In the normal human left ventricle shown in Fig. 1, estimates from both tMRI and ME show physiological motion and deformation in the systolic phase. However, the orientation of the tMRI 2D displacements (Fig. 1(i), (a) and (c)) and strains (Fig. 1(ii), (a) and (c)) does not exactly match with that of the ME estimates (Figs. 1(i)-(ii), (b) and (d)). This may result from the fact that the image planes acquired using MR tagging and ultrasound were not co-registered and that the coordinate systems were different between these two imaging modalities (Appendix B). Moreover, the size and the shape of the right ventricle shown in the tagged MR image (Fig. 1(i), (a) and (c)) do not correspond to those shown on the echocardiography images (Fig. 1(i), (b) and (d)).

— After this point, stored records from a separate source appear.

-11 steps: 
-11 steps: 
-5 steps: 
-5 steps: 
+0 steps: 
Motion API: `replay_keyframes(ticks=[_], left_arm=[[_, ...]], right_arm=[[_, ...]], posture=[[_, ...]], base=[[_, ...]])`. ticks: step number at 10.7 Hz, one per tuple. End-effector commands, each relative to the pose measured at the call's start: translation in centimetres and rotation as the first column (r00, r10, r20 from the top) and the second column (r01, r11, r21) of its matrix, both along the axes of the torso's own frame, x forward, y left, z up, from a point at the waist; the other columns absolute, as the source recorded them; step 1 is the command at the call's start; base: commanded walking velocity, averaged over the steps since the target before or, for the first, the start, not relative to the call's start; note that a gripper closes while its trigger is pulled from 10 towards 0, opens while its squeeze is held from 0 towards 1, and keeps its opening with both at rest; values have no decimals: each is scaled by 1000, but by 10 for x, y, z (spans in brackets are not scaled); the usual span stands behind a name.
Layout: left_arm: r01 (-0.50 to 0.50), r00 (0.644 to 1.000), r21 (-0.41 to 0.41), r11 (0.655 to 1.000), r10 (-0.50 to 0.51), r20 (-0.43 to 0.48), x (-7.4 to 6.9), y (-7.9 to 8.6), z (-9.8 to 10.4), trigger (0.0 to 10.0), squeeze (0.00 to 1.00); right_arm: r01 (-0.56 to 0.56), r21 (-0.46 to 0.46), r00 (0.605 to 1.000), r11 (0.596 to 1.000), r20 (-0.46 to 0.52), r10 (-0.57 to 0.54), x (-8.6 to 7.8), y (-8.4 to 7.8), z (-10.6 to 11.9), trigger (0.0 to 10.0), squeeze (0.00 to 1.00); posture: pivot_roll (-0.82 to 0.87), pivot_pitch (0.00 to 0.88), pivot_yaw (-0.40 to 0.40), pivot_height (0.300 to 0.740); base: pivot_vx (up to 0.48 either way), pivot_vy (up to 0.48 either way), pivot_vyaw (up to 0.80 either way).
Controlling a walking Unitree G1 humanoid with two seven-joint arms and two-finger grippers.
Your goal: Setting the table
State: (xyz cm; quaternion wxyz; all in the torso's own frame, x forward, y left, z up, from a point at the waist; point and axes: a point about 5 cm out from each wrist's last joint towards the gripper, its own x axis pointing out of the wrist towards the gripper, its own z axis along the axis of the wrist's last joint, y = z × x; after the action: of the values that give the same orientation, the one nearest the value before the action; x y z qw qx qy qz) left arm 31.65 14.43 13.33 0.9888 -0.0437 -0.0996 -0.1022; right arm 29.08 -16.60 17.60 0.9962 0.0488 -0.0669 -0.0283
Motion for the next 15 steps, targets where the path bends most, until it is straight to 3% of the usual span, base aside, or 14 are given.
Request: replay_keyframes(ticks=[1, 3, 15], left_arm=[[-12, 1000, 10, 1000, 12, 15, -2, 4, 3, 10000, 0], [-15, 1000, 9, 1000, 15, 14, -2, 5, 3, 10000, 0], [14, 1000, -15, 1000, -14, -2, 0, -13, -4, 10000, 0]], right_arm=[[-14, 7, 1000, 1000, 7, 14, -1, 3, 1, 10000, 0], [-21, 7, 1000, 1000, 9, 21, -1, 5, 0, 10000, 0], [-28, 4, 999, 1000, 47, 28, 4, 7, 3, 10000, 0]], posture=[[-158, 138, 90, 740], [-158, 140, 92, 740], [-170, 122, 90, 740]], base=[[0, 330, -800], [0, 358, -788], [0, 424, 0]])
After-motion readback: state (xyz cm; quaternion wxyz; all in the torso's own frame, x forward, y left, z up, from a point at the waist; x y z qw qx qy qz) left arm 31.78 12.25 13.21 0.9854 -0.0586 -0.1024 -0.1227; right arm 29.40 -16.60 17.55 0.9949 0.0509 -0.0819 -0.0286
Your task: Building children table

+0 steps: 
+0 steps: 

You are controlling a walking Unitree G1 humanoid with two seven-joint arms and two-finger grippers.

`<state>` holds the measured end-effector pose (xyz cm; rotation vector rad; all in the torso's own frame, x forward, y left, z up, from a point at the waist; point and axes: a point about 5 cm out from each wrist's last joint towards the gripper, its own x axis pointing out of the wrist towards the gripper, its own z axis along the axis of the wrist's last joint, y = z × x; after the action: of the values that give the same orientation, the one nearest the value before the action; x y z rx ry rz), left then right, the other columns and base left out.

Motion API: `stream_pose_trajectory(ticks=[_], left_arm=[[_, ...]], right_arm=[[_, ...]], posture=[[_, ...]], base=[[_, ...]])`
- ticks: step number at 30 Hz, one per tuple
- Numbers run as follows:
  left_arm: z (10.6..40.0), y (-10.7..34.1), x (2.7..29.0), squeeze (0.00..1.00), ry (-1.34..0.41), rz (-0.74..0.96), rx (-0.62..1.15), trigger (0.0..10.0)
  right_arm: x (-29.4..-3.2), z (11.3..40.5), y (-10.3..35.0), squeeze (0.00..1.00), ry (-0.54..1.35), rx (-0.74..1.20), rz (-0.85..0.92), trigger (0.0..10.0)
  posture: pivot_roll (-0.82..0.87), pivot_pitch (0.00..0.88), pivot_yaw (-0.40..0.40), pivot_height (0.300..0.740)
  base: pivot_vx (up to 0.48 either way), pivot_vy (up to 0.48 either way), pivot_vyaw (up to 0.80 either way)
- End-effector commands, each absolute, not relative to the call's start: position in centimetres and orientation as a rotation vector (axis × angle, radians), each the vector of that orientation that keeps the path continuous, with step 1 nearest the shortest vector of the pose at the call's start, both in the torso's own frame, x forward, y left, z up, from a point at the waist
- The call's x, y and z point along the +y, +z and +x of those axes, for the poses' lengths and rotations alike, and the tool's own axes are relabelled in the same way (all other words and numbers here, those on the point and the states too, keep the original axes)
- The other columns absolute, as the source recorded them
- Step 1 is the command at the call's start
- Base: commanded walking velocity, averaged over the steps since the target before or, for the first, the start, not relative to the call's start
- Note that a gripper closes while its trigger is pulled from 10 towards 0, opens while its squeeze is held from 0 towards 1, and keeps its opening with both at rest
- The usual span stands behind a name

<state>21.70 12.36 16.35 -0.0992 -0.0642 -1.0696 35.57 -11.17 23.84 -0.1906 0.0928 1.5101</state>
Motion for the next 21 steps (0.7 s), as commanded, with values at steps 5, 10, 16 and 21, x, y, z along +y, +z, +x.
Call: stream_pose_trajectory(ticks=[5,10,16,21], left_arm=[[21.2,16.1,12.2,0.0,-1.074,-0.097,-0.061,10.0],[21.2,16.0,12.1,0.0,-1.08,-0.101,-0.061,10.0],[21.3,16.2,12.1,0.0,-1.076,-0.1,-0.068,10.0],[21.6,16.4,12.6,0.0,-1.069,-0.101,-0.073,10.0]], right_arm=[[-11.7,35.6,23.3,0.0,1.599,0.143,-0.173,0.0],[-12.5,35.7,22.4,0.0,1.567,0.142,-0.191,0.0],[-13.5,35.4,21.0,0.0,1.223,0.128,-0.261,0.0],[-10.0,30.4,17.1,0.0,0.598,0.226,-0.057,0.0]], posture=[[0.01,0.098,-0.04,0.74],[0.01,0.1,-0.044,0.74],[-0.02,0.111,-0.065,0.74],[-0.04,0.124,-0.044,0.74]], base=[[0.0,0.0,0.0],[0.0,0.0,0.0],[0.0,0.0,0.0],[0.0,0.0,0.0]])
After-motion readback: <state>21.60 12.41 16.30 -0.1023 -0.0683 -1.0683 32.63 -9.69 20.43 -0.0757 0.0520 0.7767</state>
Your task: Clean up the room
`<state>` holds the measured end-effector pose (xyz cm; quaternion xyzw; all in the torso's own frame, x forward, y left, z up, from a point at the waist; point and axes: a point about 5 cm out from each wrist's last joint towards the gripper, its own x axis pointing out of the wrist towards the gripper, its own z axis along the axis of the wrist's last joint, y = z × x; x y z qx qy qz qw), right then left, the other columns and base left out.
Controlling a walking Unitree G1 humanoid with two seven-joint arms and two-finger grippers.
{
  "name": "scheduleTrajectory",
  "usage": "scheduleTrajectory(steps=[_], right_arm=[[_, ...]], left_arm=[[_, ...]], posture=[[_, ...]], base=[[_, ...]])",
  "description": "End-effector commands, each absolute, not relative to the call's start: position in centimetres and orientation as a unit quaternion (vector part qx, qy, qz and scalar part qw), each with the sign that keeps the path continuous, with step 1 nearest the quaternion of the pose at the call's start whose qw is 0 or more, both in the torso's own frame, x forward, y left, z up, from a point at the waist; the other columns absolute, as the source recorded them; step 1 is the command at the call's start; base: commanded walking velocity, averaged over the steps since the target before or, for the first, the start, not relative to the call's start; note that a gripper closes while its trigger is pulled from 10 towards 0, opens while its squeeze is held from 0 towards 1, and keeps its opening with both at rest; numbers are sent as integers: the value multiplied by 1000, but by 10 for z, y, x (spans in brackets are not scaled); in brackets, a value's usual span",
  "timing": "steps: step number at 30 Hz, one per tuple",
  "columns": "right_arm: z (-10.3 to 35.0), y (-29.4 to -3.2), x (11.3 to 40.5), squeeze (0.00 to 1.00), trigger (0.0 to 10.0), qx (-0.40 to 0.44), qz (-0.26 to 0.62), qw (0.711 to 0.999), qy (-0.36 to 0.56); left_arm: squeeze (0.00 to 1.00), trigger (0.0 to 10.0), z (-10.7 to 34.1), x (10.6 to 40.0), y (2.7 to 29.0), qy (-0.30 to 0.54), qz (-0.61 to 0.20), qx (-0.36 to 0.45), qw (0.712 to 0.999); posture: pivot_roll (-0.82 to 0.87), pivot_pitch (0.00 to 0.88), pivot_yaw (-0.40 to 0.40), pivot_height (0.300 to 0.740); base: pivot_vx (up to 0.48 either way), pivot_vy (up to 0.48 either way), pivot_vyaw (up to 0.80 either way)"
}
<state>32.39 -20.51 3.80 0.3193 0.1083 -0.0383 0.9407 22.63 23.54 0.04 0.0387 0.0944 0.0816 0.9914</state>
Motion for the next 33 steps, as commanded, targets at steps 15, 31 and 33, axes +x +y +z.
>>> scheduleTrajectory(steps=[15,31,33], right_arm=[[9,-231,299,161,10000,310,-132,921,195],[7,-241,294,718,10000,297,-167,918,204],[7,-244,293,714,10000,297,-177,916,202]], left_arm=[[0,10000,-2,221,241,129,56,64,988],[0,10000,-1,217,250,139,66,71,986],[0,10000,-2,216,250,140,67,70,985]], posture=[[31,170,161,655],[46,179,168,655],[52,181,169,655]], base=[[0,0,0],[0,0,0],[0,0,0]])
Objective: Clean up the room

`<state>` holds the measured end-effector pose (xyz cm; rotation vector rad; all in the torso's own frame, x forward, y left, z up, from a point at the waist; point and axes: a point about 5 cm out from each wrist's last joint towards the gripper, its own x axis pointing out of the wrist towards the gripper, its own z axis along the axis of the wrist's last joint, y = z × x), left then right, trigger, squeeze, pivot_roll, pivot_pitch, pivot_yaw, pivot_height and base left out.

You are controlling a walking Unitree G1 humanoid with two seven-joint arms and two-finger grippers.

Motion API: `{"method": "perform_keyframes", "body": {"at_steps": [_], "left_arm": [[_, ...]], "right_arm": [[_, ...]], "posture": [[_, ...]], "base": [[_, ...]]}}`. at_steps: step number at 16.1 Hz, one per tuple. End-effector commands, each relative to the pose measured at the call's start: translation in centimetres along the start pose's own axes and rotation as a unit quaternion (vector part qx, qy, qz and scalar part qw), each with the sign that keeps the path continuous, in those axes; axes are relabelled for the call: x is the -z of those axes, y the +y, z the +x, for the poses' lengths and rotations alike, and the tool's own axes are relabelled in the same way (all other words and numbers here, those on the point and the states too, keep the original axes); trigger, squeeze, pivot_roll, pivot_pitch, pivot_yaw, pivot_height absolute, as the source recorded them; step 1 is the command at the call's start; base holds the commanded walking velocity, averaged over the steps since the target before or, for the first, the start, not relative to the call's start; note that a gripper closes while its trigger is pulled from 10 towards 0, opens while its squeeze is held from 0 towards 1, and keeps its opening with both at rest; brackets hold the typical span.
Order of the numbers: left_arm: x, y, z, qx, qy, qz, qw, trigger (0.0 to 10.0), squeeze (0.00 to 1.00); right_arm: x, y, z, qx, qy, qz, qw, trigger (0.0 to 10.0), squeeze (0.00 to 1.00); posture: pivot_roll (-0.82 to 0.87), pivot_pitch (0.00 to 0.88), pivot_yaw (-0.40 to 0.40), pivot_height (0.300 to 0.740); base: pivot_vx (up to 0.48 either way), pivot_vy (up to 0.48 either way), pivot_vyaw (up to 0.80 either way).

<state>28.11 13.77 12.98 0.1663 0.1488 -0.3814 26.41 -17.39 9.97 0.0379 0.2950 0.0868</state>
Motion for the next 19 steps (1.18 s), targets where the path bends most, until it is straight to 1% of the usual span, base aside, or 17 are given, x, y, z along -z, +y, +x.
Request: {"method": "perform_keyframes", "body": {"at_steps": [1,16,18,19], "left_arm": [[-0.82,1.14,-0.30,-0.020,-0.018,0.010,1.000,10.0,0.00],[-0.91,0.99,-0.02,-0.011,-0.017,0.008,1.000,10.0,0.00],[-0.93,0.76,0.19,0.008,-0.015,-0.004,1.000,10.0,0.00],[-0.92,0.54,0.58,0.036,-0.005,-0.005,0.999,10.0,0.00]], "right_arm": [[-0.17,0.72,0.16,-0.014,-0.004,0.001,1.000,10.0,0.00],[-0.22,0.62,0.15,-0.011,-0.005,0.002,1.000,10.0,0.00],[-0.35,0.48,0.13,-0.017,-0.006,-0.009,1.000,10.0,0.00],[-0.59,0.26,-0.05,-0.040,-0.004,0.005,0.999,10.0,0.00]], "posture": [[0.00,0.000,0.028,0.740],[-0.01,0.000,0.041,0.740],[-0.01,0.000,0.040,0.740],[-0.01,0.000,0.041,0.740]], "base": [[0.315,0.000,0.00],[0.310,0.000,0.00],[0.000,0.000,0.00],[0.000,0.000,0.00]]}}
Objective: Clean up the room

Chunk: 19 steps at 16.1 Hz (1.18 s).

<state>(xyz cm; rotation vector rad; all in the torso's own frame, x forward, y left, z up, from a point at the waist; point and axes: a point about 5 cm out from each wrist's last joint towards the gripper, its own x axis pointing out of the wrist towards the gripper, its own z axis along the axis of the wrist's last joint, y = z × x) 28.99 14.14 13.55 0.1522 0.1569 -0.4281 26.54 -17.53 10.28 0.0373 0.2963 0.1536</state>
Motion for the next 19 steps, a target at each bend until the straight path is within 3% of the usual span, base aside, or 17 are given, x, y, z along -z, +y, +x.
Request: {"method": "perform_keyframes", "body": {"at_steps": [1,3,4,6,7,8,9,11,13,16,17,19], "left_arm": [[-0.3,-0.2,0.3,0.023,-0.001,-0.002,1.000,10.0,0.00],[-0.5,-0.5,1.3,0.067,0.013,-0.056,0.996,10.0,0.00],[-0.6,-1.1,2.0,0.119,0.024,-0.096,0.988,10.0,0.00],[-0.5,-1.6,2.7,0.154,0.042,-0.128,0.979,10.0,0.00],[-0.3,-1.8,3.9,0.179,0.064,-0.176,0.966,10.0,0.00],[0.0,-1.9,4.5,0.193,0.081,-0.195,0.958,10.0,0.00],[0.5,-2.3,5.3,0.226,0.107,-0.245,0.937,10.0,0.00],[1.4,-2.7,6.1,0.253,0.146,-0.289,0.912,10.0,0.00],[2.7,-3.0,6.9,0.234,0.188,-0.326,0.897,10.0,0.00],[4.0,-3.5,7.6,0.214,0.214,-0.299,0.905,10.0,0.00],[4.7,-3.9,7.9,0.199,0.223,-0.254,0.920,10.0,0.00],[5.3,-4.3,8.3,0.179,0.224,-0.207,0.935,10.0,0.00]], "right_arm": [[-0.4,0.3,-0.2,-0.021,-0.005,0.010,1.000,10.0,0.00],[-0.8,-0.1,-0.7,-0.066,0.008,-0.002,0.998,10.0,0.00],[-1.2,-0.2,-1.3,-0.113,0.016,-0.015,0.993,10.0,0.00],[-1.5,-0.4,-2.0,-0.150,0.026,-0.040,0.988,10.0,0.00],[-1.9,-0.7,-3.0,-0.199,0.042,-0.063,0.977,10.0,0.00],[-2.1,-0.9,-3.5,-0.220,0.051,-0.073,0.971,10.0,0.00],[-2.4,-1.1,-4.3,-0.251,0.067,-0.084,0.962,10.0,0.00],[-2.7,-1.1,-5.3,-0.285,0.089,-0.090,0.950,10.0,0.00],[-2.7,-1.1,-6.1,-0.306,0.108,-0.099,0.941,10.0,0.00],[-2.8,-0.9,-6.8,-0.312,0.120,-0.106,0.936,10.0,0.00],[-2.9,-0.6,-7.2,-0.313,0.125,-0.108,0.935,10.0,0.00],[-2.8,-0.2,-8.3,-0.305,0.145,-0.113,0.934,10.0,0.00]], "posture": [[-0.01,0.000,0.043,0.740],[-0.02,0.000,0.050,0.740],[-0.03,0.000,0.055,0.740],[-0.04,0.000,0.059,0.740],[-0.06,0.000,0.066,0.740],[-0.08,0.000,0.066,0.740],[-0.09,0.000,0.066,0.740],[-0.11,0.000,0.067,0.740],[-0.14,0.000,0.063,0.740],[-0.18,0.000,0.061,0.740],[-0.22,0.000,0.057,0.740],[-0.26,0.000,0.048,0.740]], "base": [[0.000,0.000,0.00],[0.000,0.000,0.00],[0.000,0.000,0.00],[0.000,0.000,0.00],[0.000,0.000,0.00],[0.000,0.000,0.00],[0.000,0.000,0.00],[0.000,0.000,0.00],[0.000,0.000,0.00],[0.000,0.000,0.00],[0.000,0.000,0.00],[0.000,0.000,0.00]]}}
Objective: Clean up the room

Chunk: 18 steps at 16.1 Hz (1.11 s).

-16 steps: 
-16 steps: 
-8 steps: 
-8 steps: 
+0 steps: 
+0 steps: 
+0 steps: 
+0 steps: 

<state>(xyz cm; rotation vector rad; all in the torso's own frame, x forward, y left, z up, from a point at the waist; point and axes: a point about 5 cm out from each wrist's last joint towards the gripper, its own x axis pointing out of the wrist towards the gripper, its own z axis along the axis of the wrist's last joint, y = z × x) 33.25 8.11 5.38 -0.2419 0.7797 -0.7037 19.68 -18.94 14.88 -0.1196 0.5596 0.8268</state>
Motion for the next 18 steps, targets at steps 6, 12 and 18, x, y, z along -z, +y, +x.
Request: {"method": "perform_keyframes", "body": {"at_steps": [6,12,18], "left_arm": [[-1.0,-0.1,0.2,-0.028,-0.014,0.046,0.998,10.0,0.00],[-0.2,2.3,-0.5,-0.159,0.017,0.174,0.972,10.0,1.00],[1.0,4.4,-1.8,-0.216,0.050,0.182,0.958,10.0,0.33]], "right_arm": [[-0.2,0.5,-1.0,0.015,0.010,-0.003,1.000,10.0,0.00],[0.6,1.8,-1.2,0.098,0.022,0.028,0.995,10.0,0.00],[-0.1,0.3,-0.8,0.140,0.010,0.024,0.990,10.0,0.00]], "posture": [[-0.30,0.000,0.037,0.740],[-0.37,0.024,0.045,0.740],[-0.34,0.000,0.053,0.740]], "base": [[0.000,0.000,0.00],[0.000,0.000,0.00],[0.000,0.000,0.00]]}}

In order to reduce a discrepancy due to image misregistration between the use of the coordinate systems and to more fairly compare the estimates between two image modalities, polar (Fig. 2(i)) and principal (Fig. 2(ii)) strains were imaged, showing myocardial thickening and shortening during systole in the normal human left ventricle.
The temporal profiles of the tMRI radial (Fig. 3(e)) and 1st principal (Fig. 3(g)) strains show excellent agreement with the equivalent ME profiles, while the circumferential (Fig. 3(f)) and 2nd principal component (Fig. 3(h)) profiles show the lowest agreement. However, the 2nd principal strain shows a smaller discrepancy than the circumferential strain across the two modalities in the normal left ventricle shown here. In general, principal strains show comparable results to those of polar strains in the clinical cases shown, but the former can be used to further reduce the centroid dependence, and thus, may constitute a more reliable tool for the accurate depiction of myocardial deformation (Fung-Kee-Fung et al. 2005, Zervantonakis et al. 2007).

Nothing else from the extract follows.